---------- Provided material ----------

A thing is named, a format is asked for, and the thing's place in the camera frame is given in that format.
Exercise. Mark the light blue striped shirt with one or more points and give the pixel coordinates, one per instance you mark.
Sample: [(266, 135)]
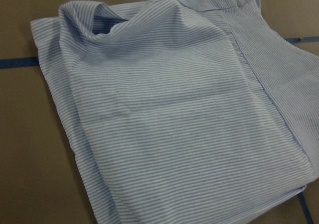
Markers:
[(181, 111)]

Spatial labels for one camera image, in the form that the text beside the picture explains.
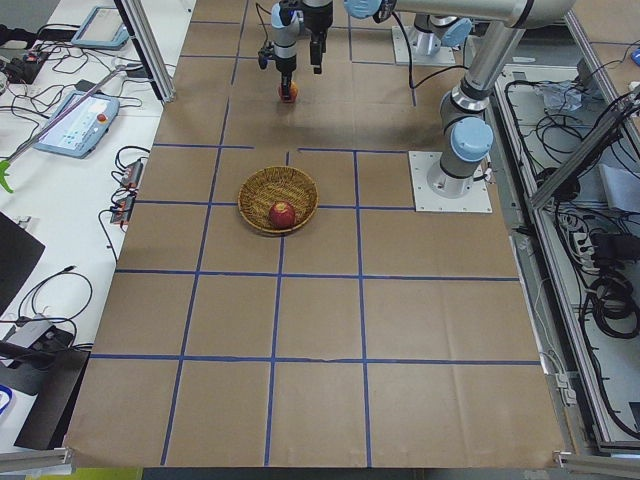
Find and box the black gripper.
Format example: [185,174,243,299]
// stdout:
[303,0,333,44]
[276,39,326,86]

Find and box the yellow-red apple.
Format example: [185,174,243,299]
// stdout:
[278,82,298,103]

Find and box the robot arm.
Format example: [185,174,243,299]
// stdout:
[343,1,574,199]
[271,1,303,103]

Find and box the woven wicker basket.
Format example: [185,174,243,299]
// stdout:
[237,166,319,236]

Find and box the dark red basket apple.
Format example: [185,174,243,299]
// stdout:
[268,201,296,230]

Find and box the teach pendant far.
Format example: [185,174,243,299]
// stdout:
[71,6,129,50]

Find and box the teach pendant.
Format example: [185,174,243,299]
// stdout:
[71,6,129,50]
[34,93,120,158]

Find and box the teach pendant near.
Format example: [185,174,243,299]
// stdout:
[34,93,120,158]

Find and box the green tipped reach stick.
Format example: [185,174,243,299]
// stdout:
[1,65,126,194]

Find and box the black laptop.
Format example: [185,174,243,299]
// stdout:
[0,213,45,313]

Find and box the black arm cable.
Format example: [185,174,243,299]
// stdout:
[389,9,474,91]
[254,2,275,49]

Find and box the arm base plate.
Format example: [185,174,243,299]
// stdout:
[391,26,456,67]
[408,151,493,214]

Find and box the aluminium frame post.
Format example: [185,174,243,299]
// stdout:
[114,0,176,104]

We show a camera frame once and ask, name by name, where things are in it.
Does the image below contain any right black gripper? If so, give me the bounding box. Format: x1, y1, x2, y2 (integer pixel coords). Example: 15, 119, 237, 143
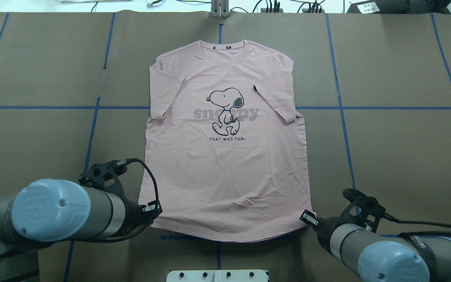
299, 209, 339, 244

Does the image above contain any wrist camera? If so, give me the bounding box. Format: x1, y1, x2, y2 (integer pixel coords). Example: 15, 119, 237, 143
340, 188, 386, 233
78, 159, 128, 198

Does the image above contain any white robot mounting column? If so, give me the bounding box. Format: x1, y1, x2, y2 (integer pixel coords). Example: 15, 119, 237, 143
166, 269, 270, 282

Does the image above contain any black power box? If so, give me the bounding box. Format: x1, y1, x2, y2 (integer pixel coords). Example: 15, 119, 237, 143
345, 0, 410, 14

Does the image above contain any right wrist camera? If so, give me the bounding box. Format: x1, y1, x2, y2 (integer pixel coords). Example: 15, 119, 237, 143
340, 188, 386, 233

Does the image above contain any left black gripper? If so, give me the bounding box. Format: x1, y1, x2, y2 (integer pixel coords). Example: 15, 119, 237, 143
122, 199, 162, 231

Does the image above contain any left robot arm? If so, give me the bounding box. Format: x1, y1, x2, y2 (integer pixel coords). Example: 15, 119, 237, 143
0, 179, 162, 282

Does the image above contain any pink Snoopy t-shirt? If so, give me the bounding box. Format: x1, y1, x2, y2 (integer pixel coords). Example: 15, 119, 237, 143
144, 40, 312, 243

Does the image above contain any aluminium frame post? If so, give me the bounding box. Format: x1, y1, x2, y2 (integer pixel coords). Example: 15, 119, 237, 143
210, 0, 230, 18

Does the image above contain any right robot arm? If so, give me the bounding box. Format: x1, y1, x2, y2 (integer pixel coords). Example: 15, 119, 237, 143
299, 210, 451, 282

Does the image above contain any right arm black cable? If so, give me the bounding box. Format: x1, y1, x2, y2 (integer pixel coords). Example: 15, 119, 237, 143
382, 212, 451, 234

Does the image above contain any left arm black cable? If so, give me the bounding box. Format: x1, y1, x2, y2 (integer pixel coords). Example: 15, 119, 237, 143
85, 157, 161, 243

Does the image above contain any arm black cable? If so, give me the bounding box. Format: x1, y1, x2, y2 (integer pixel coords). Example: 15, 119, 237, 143
382, 212, 451, 234
85, 157, 161, 243

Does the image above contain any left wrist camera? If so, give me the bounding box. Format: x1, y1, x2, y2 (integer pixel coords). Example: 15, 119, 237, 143
78, 159, 128, 198

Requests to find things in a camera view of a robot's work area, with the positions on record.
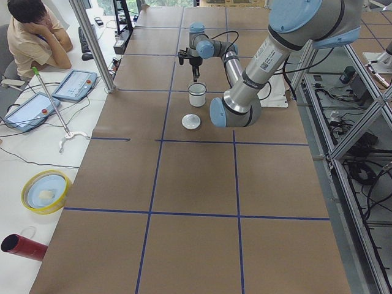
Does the black keyboard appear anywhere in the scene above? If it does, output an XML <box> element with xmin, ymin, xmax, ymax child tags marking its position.
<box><xmin>78</xmin><ymin>27</ymin><xmax>91</xmax><ymax>53</ymax></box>

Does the grabber reaching stick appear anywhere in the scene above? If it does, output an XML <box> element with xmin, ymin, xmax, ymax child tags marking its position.
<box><xmin>32</xmin><ymin>66</ymin><xmax>91</xmax><ymax>153</ymax></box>

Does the far teach pendant tablet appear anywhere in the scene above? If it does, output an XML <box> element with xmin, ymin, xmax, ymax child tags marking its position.
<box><xmin>52</xmin><ymin>70</ymin><xmax>97</xmax><ymax>102</ymax></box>

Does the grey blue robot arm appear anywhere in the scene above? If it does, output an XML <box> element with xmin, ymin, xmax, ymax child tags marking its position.
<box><xmin>178</xmin><ymin>1</ymin><xmax>363</xmax><ymax>127</ymax></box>

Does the blue tape line crosswise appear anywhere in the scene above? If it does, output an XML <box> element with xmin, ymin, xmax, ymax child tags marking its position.
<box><xmin>64</xmin><ymin>207</ymin><xmax>330</xmax><ymax>221</ymax></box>

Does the black computer mouse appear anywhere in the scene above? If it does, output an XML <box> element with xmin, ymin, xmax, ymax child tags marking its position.
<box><xmin>81</xmin><ymin>52</ymin><xmax>94</xmax><ymax>61</ymax></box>

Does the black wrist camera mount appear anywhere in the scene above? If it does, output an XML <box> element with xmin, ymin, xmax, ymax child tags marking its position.
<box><xmin>177</xmin><ymin>48</ymin><xmax>192</xmax><ymax>66</ymax></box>

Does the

----------

The task:
The whole listing above must be returned exactly as written, with no pictures carried over.

Task solution:
A thing is named, a format is asked for, and the thing's place in the camera frame is given in that format.
Exercise. Mark the light blue striped shirt with one or more points and give the pixel coordinates, one per instance you mark.
Sample: [(266, 135)]
Markers:
[(181, 111)]

Spatial labels for one camera image, in the form that the text beside the picture explains.
Find and box the black gripper.
Format example: [185,174,243,299]
// stdout:
[303,0,333,44]
[276,39,326,86]

Find and box the yellow-red apple.
Format example: [185,174,243,299]
// stdout:
[278,82,298,103]

Find and box the robot arm.
Format example: [185,174,243,299]
// stdout:
[343,1,574,199]
[271,1,303,103]

Find and box the woven wicker basket.
Format example: [185,174,243,299]
// stdout:
[237,166,319,236]

Find and box the dark red basket apple.
Format example: [185,174,243,299]
// stdout:
[268,201,296,230]

Find and box the teach pendant far.
Format example: [185,174,243,299]
// stdout:
[71,6,129,50]

Find and box the teach pendant.
Format example: [185,174,243,299]
// stdout:
[71,6,129,50]
[34,93,120,158]

Find and box the teach pendant near.
Format example: [185,174,243,299]
// stdout:
[34,93,120,158]

Find and box the green tipped reach stick.
Format example: [185,174,243,299]
// stdout:
[1,65,126,194]

Find and box the black laptop.
Format example: [185,174,243,299]
// stdout:
[0,213,45,313]

Find and box the black arm cable.
Format example: [185,174,243,299]
// stdout:
[389,9,474,91]
[254,2,275,49]

Find and box the arm base plate.
Format example: [185,174,243,299]
// stdout:
[391,26,456,67]
[408,151,493,214]

Find and box the aluminium frame post.
Format example: [185,174,243,299]
// stdout:
[114,0,176,104]

We show a camera frame once and ask, name by name, where things are in it.
Does the image below contain any right black gripper? If so, give me the bounding box. Format: x1, y1, x2, y2 (integer pixel coords). Example: 15, 119, 237, 143
299, 209, 339, 244

Does the image above contain any wrist camera? If so, give me the bounding box. Format: x1, y1, x2, y2 (integer pixel coords). Example: 15, 119, 237, 143
340, 188, 386, 233
78, 159, 128, 198

Does the image above contain any white robot mounting column? If so, give me the bounding box. Format: x1, y1, x2, y2 (integer pixel coords). Example: 15, 119, 237, 143
166, 269, 270, 282

Does the image above contain any black power box? If so, give me the bounding box. Format: x1, y1, x2, y2 (integer pixel coords). Example: 15, 119, 237, 143
345, 0, 410, 14

Does the image above contain any right wrist camera? If so, give me the bounding box. Format: x1, y1, x2, y2 (integer pixel coords). Example: 15, 119, 237, 143
340, 188, 386, 233

Does the image above contain any left black gripper? If so, give me the bounding box. Format: x1, y1, x2, y2 (integer pixel coords). Example: 15, 119, 237, 143
122, 199, 162, 231

Does the image above contain any left robot arm? If so, give me the bounding box. Format: x1, y1, x2, y2 (integer pixel coords). Example: 15, 119, 237, 143
0, 179, 162, 282

Does the image above contain any pink Snoopy t-shirt? If so, give me the bounding box. Format: x1, y1, x2, y2 (integer pixel coords). Example: 15, 119, 237, 143
144, 40, 312, 243

Does the image above contain any aluminium frame post? If so, give me the bounding box. Format: x1, y1, x2, y2 (integer pixel coords). Example: 15, 119, 237, 143
210, 0, 230, 18

Does the image above contain any right robot arm? If so, give me the bounding box. Format: x1, y1, x2, y2 (integer pixel coords). Example: 15, 119, 237, 143
299, 210, 451, 282

Does the image above contain any right arm black cable? If so, give me the bounding box. Format: x1, y1, x2, y2 (integer pixel coords). Example: 15, 119, 237, 143
382, 212, 451, 234

Does the image above contain any left arm black cable? If so, give me the bounding box. Format: x1, y1, x2, y2 (integer pixel coords). Example: 15, 119, 237, 143
85, 157, 161, 243

Does the image above contain any arm black cable? If so, give me the bounding box. Format: x1, y1, x2, y2 (integer pixel coords). Example: 15, 119, 237, 143
382, 212, 451, 234
85, 157, 161, 243

Does the image above contain any left wrist camera? If so, give me the bounding box. Format: x1, y1, x2, y2 (integer pixel coords). Example: 15, 119, 237, 143
78, 159, 128, 198

Requests to find things in a camera view of a robot's work area, with the positions on record.
Does the black keyboard appear anywhere in the scene above? If it does, output an XML <box> element with xmin, ymin, xmax, ymax child tags marking its position.
<box><xmin>78</xmin><ymin>27</ymin><xmax>91</xmax><ymax>53</ymax></box>

Does the grabber reaching stick appear anywhere in the scene above? If it does, output an XML <box> element with xmin, ymin, xmax, ymax child tags marking its position.
<box><xmin>32</xmin><ymin>66</ymin><xmax>91</xmax><ymax>153</ymax></box>

Does the far teach pendant tablet appear anywhere in the scene above? If it does, output an XML <box> element with xmin, ymin, xmax, ymax child tags marking its position.
<box><xmin>52</xmin><ymin>70</ymin><xmax>97</xmax><ymax>102</ymax></box>

Does the grey blue robot arm appear anywhere in the scene above? If it does, output an XML <box> element with xmin, ymin, xmax, ymax child tags marking its position.
<box><xmin>178</xmin><ymin>1</ymin><xmax>363</xmax><ymax>127</ymax></box>

Does the blue tape line crosswise appear anywhere in the scene above? If it does, output an XML <box> element with xmin, ymin, xmax, ymax child tags marking its position.
<box><xmin>64</xmin><ymin>207</ymin><xmax>330</xmax><ymax>221</ymax></box>

Does the black computer mouse appear anywhere in the scene above? If it does, output an XML <box> element with xmin, ymin, xmax, ymax child tags marking its position.
<box><xmin>81</xmin><ymin>52</ymin><xmax>94</xmax><ymax>61</ymax></box>

Does the black wrist camera mount appear anywhere in the scene above? If it does, output an XML <box> element with xmin, ymin, xmax, ymax child tags marking its position.
<box><xmin>177</xmin><ymin>48</ymin><xmax>192</xmax><ymax>66</ymax></box>

Does the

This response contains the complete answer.